- DVD cover
- Directed by: R. Parthiban
- Written by: R. Parthiban
- Produced by: Seetha
- Starring: R. Parthiban; Shali;
- Cinematography: M. V. Panneerselvam
- Edited by: M. N. Raja
- Music by: Chandrabose
- Production company: Isswariyan Pictures
- Release date: 21 February 1992;
- Running time: 140 minutes
- Country: India
- Language: Tamil

= Sugamana Sumaigal =

Sugamana Sumaigal is a 1992 Indian Tamil-language drama film written and directed by R. Parthiban. The film stars himself and Shali. It was released on 21 February 1992, and failed at the box office.

== Plot ==

Moorthy, a young man, had to work hard for his big family. An LIC agent falls in love with him. The rest of the story is on how he helped his family from the misery.

== Soundtrack ==
The soundtrack was composed by Chandrabose, with lyrics written by Pulamaipithan and Vairamuthu.

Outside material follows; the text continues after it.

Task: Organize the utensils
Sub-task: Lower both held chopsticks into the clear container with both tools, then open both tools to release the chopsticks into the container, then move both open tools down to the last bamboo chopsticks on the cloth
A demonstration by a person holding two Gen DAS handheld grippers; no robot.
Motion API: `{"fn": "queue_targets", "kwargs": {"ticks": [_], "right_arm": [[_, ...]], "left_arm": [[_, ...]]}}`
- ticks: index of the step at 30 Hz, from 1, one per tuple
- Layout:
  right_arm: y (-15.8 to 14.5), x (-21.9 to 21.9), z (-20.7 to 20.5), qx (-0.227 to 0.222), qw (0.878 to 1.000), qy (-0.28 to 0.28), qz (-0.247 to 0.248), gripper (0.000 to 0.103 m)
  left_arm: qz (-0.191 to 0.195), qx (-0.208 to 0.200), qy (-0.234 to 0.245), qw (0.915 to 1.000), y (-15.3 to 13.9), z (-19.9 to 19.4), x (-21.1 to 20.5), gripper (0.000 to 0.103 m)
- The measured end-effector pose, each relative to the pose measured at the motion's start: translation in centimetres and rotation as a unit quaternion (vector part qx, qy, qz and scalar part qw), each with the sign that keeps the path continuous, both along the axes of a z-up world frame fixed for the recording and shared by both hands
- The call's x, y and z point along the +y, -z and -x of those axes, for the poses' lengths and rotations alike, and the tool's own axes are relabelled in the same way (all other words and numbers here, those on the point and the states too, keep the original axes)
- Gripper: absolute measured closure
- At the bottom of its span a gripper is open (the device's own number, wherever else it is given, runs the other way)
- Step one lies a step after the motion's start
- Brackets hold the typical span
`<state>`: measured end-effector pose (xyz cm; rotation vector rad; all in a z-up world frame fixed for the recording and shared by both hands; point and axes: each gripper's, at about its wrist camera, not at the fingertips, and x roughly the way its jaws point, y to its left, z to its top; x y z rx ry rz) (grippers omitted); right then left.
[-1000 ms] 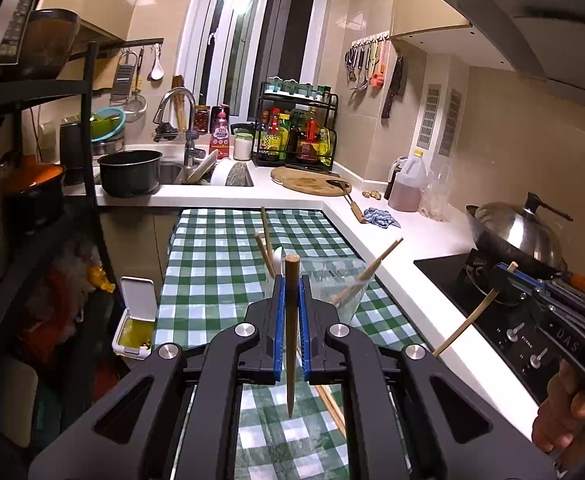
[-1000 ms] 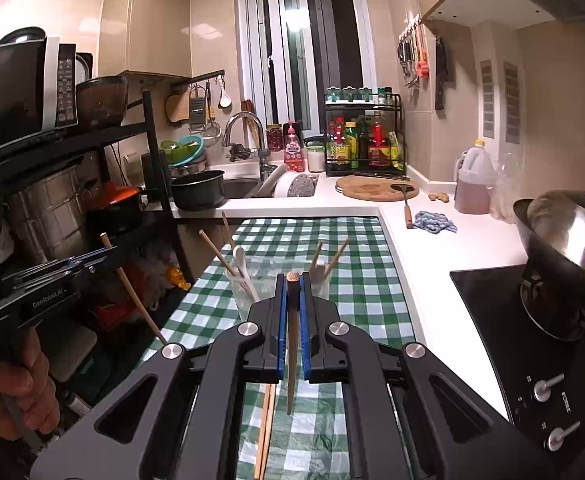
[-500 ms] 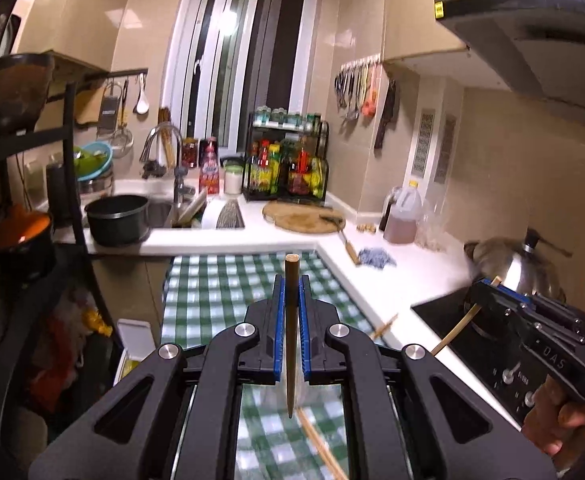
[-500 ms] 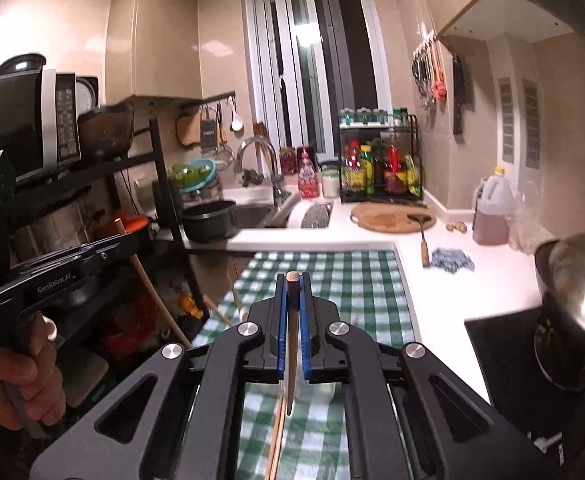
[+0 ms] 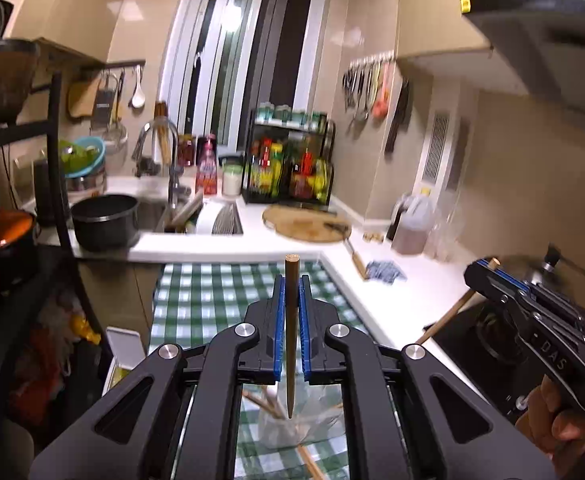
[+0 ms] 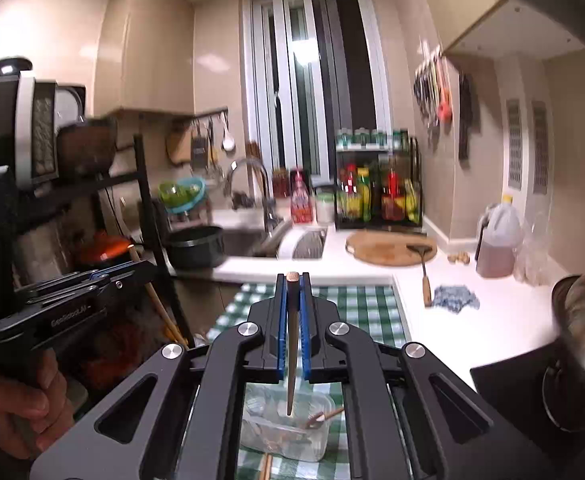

| Song | Singer(s) | Duration |
|---|---|---|
| "Bajanai Pazhakkamilla" | S. P. Balasubrahmanyam | 5:21 |
| "Chinnapattam Poochi" | Mano, K. S. Chithra | 4:23 |
| "Kudagu Malaikaadu" | K. J. Yesudas | 5:00 |
| "Super Super" | S. P. Balasubrahmanyam | 4:25 |
| "Vambula Mattivudadhinga" | S. P. Balasubrahmanyam | 5:03 |

== Reception ==
N. Krishnaswamy of The Indian Express wrote, "Sugamaana Sumaigals narrative is a bit disjointed, and director Parthiban isn't able to convey what he wants to with his cinematic style, but then, he picks up the camera and bravely wants to write a story with it". C. R. K. of Kalki played on the film's title and called it "Sogamana Sumaigal" (Sad burdens). According to Parthiban, the "clean" film was rejected by audiences, prompting him to make the more vulgar Ulle Veliye (1994) to compensate for the losses incurred from this film.